* TASK INSTRUCTIONS
Output the data below exactly.

[Opening RECORDED INFORMATION section]

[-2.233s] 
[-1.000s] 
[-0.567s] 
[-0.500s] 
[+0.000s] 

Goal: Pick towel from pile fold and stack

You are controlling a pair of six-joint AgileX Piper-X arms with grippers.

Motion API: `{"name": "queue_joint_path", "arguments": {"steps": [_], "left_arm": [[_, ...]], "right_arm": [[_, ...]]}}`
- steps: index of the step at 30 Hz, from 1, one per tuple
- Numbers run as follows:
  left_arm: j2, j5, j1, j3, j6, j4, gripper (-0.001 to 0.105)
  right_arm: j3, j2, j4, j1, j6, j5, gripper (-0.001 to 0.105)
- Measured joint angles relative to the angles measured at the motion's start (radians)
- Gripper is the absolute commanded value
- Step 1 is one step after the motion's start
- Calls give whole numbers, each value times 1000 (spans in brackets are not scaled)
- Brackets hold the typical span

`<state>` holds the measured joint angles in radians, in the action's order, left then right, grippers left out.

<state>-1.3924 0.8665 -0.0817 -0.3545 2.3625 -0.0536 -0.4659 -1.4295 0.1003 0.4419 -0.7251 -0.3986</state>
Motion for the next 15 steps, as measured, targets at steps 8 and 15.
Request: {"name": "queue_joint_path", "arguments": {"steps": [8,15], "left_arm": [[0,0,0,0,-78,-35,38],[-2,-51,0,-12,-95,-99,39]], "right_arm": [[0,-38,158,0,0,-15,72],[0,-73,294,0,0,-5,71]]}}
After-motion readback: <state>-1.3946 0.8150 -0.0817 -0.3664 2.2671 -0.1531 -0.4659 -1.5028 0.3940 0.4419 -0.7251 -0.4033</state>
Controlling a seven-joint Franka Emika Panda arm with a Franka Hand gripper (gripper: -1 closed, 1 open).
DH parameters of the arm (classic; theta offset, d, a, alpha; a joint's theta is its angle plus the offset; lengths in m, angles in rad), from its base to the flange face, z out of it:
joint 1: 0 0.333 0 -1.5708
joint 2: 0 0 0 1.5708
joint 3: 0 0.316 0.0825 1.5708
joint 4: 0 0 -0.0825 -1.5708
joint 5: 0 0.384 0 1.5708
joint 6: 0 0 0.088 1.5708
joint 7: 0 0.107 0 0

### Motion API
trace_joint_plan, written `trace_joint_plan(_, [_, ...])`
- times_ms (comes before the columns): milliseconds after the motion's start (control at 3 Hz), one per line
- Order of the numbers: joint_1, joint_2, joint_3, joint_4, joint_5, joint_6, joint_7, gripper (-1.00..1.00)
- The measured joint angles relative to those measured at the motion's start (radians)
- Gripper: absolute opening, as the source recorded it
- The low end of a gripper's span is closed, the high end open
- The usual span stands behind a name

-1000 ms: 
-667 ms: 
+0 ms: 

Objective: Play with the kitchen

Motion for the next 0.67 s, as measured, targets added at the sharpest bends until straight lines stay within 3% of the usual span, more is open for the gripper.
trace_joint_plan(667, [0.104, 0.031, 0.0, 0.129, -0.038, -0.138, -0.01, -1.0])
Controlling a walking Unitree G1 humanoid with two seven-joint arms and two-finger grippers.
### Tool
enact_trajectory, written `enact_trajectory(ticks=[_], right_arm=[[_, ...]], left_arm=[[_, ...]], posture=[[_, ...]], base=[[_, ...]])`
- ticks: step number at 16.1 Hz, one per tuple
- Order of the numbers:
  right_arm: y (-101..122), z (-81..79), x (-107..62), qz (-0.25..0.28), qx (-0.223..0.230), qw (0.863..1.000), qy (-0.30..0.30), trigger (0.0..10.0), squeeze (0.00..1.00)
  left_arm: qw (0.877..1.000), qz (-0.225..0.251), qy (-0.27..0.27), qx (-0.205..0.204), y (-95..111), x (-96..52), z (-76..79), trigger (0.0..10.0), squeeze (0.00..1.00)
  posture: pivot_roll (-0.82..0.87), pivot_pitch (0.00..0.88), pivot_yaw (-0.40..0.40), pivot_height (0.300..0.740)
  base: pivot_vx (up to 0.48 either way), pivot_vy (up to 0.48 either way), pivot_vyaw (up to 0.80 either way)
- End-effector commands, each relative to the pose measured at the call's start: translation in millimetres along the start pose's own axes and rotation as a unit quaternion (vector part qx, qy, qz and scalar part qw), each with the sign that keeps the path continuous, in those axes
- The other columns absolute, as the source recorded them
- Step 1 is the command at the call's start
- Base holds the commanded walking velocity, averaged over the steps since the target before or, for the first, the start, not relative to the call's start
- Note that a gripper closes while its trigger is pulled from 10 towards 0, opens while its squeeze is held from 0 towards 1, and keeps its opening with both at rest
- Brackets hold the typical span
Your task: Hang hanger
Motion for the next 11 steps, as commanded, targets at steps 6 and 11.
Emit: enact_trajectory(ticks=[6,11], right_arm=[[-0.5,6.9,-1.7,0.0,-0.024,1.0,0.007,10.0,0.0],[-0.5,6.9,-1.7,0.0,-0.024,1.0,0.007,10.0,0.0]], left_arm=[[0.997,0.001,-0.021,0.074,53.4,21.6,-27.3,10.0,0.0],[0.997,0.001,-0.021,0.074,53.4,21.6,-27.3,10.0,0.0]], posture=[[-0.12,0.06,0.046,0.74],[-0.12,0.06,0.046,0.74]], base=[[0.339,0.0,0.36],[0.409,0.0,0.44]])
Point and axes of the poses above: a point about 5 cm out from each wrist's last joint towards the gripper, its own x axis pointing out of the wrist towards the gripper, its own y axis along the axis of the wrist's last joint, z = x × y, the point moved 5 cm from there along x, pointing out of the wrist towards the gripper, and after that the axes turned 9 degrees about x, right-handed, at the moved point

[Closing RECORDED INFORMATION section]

* RESULT
[-2.233s] 
[-1.000s] 
[-0.567s] 
[-0.500s] 
[+0.000s] 

Goal: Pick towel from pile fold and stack

You are controlling a pair of six-joint AgileX Piper-X arms with grippers.

Motion API: `{"name": "queue_joint_path", "arguments": {"steps": [_], "left_arm": [[_, ...]], "right_arm": [[_, ...]]}}`
- steps: index of the step at 30 Hz, from 1, one per tuple
- Numbers run as follows:
  left_arm: j2, j5, j1, j3, j6, j4, gripper (-0.001 to 0.105)
  right_arm: j3, j2, j4, j1, j6, j5, gripper (-0.001 to 0.105)
- Measured joint angles relative to the angles measured at the motion's start (radians)
- Gripper is the absolute commanded value
- Step 1 is one step after the motion's start
- Calls give whole numbers, each value times 1000 (spans in brackets are not scaled)
- Brackets hold the typical span

`<state>` holds the measured joint angles in radians, in the action's order, left then right, grippers left out.

<state>-1.3924 0.8665 -0.0817 -0.3545 2.3625 -0.0536 -0.4659 -1.4295 0.1003 0.4419 -0.7251 -0.3986</state>
Motion for the next 15 steps, as measured, targets at steps 8 and 15.
Request: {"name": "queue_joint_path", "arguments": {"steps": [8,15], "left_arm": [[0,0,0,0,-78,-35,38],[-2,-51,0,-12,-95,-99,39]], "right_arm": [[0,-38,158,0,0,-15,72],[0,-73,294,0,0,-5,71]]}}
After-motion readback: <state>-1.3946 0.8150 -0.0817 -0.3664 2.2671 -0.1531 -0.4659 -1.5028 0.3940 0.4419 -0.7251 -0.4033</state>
Controlling a seven-joint Franka Emika Panda arm with a Franka Hand gripper (gripper: -1 closed, 1 open).
DH parameters of the arm (classic; theta offset, d, a, alpha; a joint's theta is its angle plus the offset; lengths in m, angles in rad), from its base to the flange face, z out of it:
joint 1: 0 0.333 0 -1.5708
joint 2: 0 0 0 1.5708
joint 3: 0 0.316 0.0825 1.5708
joint 4: 0 0 -0.0825 -1.5708
joint 5: 0 0.384 0 1.5708
joint 6: 0 0 0.088 1.5708
joint 7: 0 0.107 0 0

### Motion API
trace_joint_plan, written `trace_joint_plan(_, [_, ...])`
- times_ms (comes before the columns): milliseconds after the motion's start (control at 3 Hz), one per line
- Order of the numbers: joint_1, joint_2, joint_3, joint_4, joint_5, joint_6, joint_7, gripper (-1.00..1.00)
- The measured joint angles relative to those measured at the motion's start (radians)
- Gripper: absolute opening, as the source recorded it
- The low end of a gripper's span is closed, the high end open
- The usual span stands behind a name

-1000 ms: 
-667 ms: 
+0 ms: 

Objective: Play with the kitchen

Motion for the next 0.67 s, as measured, targets added at the sharpest bends until straight lines stay within 3% of the usual span, more is open for the gripper.
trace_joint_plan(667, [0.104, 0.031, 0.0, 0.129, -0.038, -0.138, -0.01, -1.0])
Controlling a walking Unitree G1 humanoid with two seven-joint arms and two-finger grippers.
### Tool
enact_trajectory, written `enact_trajectory(ticks=[_], right_arm=[[_, ...]], left_arm=[[_, ...]], posture=[[_, ...]], base=[[_, ...]])`
- ticks: step number at 16.1 Hz, one per tuple
- Order of the numbers:
  right_arm: y (-101..122), z (-81..79), x (-107..62), qz (-0.25..0.28), qx (-0.223..0.230), qw (0.863..1.000), qy (-0.30..0.30), trigger (0.0..10.0), squeeze (0.00..1.00)
  left_arm: qw (0.877..1.000), qz (-0.225..0.251), qy (-0.27..0.27), qx (-0.205..0.204), y (-95..111), x (-96..52), z (-76..79), trigger (0.0..10.0), squeeze (0.00..1.00)
  posture: pivot_roll (-0.82..0.87), pivot_pitch (0.00..0.88), pivot_yaw (-0.40..0.40), pivot_height (0.300..0.740)
  base: pivot_vx (up to 0.48 either way), pivot_vy (up to 0.48 either way), pivot_vyaw (up to 0.80 either way)
- End-effector commands, each relative to the pose measured at the call's start: translation in millimetres along the start pose's own axes and rotation as a unit quaternion (vector part qx, qy, qz and scalar part qw), each with the sign that keeps the path continuous, in those axes
- The other columns absolute, as the source recorded them
- Step 1 is the command at the call's start
- Base holds the commanded walking velocity, averaged over the steps since the target before or, for the first, the start, not relative to the call's start
- Note that a gripper closes while its trigger is pulled from 10 towards 0, opens while its squeeze is held from 0 towards 1, and keeps its opening with both at rest
- Brackets hold the typical span
Your task: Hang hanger
Motion for the next 11 steps, as commanded, targets at steps 6 and 11.
Emit: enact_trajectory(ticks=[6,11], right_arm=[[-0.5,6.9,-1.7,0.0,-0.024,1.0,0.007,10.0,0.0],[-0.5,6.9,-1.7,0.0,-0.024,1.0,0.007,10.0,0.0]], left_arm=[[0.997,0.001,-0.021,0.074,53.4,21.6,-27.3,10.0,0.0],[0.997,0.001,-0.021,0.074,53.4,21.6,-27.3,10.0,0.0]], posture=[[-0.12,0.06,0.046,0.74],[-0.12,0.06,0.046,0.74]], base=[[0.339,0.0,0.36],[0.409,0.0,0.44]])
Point and axes of the poses above: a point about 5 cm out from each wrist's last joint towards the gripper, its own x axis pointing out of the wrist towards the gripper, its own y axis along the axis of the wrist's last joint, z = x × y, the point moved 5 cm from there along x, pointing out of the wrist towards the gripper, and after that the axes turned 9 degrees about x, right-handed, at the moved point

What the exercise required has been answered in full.